- Exercise: Reproduce the whole of the records exactly, and make sure no picture is carried into the result.

━━━━━━━━━━━━━━━━

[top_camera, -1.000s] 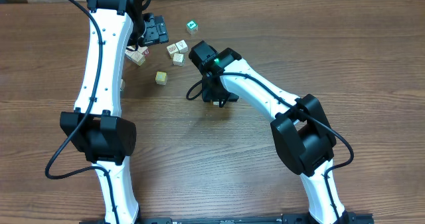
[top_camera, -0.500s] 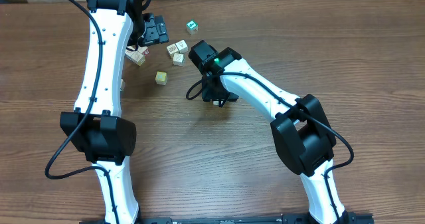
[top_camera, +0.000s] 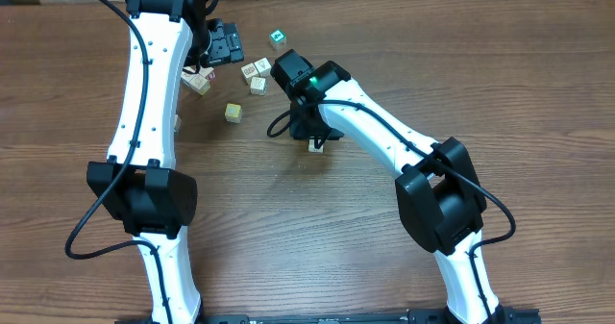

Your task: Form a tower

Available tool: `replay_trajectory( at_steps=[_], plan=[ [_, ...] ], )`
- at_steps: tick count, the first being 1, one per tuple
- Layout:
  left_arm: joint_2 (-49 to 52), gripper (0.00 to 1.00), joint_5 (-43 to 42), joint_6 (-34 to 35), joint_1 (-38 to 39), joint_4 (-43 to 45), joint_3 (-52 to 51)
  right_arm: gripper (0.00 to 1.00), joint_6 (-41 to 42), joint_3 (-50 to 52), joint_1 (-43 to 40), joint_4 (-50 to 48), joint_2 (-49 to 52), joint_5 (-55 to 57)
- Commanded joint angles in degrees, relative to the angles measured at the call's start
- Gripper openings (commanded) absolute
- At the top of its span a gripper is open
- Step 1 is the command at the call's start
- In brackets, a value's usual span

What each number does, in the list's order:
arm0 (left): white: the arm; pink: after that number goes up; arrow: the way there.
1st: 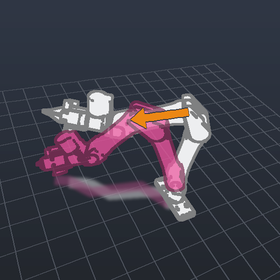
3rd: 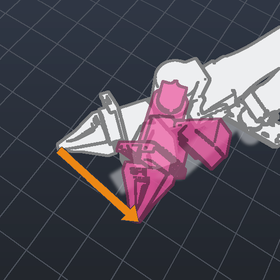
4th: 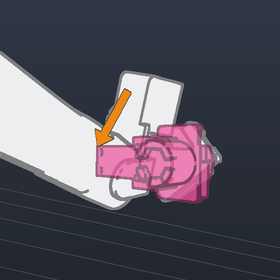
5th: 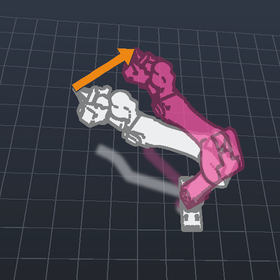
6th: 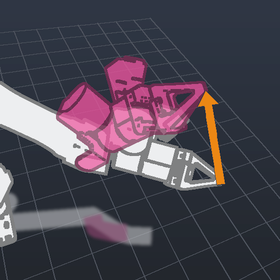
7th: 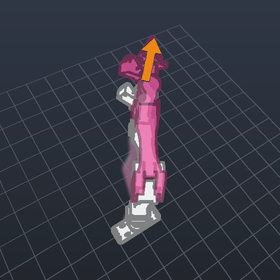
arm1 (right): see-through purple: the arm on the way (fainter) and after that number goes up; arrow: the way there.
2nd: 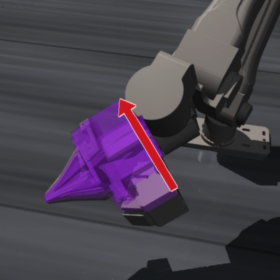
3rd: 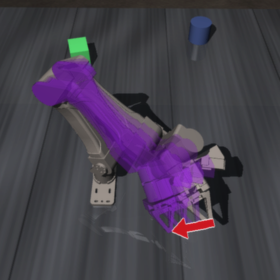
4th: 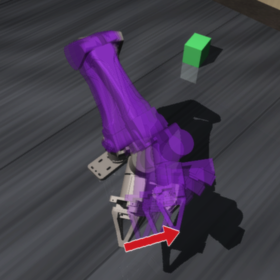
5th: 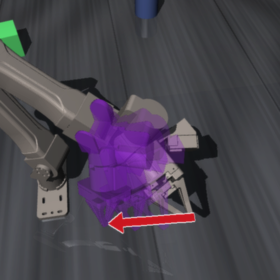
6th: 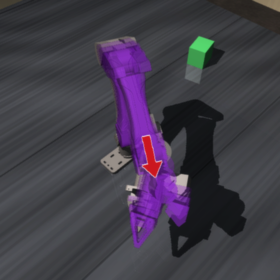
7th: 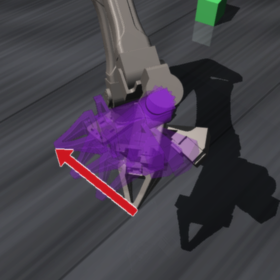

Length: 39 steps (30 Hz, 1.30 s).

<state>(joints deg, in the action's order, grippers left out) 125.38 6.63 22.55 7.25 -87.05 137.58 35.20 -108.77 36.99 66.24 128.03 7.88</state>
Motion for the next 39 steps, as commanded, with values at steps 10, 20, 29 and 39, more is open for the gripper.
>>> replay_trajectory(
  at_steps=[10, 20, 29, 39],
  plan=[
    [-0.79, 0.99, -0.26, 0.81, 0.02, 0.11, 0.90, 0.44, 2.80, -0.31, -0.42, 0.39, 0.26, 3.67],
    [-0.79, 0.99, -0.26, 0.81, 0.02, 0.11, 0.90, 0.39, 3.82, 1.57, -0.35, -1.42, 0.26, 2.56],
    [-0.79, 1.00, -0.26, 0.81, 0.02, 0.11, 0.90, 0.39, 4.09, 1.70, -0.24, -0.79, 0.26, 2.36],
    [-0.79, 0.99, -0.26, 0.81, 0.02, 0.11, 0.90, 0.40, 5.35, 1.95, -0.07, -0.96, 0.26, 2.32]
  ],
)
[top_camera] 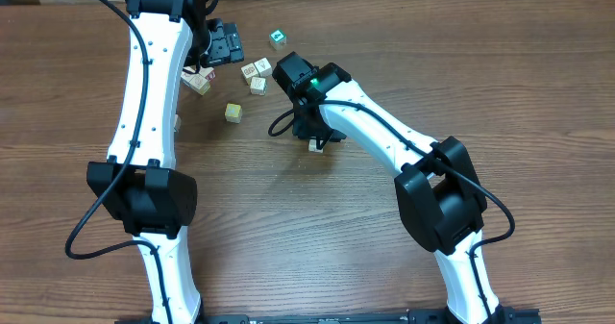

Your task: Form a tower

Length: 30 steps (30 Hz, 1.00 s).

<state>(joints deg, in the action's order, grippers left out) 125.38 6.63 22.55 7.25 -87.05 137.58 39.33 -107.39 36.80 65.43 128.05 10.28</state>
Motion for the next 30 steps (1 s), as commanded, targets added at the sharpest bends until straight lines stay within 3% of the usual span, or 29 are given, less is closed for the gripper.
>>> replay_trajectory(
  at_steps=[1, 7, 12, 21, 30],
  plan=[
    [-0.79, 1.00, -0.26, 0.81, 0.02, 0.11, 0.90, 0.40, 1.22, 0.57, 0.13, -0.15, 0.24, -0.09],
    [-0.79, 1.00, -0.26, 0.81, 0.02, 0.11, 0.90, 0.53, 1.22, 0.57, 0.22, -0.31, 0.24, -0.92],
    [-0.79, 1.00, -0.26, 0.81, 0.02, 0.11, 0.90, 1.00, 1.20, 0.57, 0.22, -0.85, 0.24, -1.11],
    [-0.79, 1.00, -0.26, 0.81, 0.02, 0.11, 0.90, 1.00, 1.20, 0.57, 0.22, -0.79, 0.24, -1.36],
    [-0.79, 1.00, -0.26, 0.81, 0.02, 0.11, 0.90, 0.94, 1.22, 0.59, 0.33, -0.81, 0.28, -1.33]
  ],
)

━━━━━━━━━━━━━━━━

- Response to the exercise:
[top_camera, -1.000s] 
[top_camera, -0.500s] 
[top_camera, +0.000s] 

Your task: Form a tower

Available tool: `replay_trajectory( at_steps=[_], plan=[ [_, ...] ], )`
- at_steps: tick count, the first being 1, one per tuple
- Layout:
  left_arm: joint_2 (-49 to 52), gripper (0.00 to 1.00), joint_5 (-43 to 42), joint_6 (-34 to 35), joint_1 (-38 to 39), joint_4 (-43 to 45), joint_3 (-52 to 51)
  right_arm: gripper (0.00 to 1.00), joint_6 (-41 to 42), joint_3 (-50 to 52), joint_1 (-43 to 40), joint_4 (-50 to 48), joint_2 (-49 to 52), joint_5 (-55 to 57)
- Commanded joint angles in degrees, relative to the angles measured at the call's start
- Gripper openings (commanded) absolute
- At the top of its span a gripper is open
- Step 1 is the command at the call's start
- In brackets, a value's usual span

What each number does, in the list's order:
arm0 (left): white: the arm; pink: after that number goes up; arrow: the way there.
1st: 
3rd: 
4th: 
5th: 
6th: 
7th: 
arm1 (right): see-through purple: the arm on the way (fainter) and after that number goes up; arrow: the way there.
2nd: 
3rd: 
4th: 
5th: 
6th: 
7th: 

Length: 39 steps (30 Hz, 1.30 s).

<state>(joints deg, in the action's order, grippers left out) 125.38 6.63 22.55 7.25 -87.05 137.58 35.20 -108.77 36.99 66.24 128.03 7.88</state>
Motion for the next 39 steps, as commanded, with values at steps 10, 20, 29 and 39, more is open for the gripper.
>>> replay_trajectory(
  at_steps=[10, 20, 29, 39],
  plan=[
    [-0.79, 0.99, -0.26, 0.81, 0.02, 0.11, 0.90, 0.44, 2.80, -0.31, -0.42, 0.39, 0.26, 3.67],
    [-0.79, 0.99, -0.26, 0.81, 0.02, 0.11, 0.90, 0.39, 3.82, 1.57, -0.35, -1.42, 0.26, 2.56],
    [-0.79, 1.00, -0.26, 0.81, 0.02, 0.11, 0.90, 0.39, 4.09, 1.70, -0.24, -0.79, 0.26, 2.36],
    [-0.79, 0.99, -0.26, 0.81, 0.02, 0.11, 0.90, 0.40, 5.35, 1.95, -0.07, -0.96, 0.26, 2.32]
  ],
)
[top_camera] 

Your task: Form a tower

Length: 30 steps (30 Hz, 1.00 s).

<state>(joints deg, in the action's order, grippers left out) 125.38 6.63 22.55 7.25 -87.05 137.58 39.33 -107.39 36.80 65.43 128.05 10.28</state>
Motion for the next 30 steps (1 s), as commanded, targets added at the sharpest bends until straight lines stay within 3% of the usual span, or 29 are given, less is closed for the gripper.
>>> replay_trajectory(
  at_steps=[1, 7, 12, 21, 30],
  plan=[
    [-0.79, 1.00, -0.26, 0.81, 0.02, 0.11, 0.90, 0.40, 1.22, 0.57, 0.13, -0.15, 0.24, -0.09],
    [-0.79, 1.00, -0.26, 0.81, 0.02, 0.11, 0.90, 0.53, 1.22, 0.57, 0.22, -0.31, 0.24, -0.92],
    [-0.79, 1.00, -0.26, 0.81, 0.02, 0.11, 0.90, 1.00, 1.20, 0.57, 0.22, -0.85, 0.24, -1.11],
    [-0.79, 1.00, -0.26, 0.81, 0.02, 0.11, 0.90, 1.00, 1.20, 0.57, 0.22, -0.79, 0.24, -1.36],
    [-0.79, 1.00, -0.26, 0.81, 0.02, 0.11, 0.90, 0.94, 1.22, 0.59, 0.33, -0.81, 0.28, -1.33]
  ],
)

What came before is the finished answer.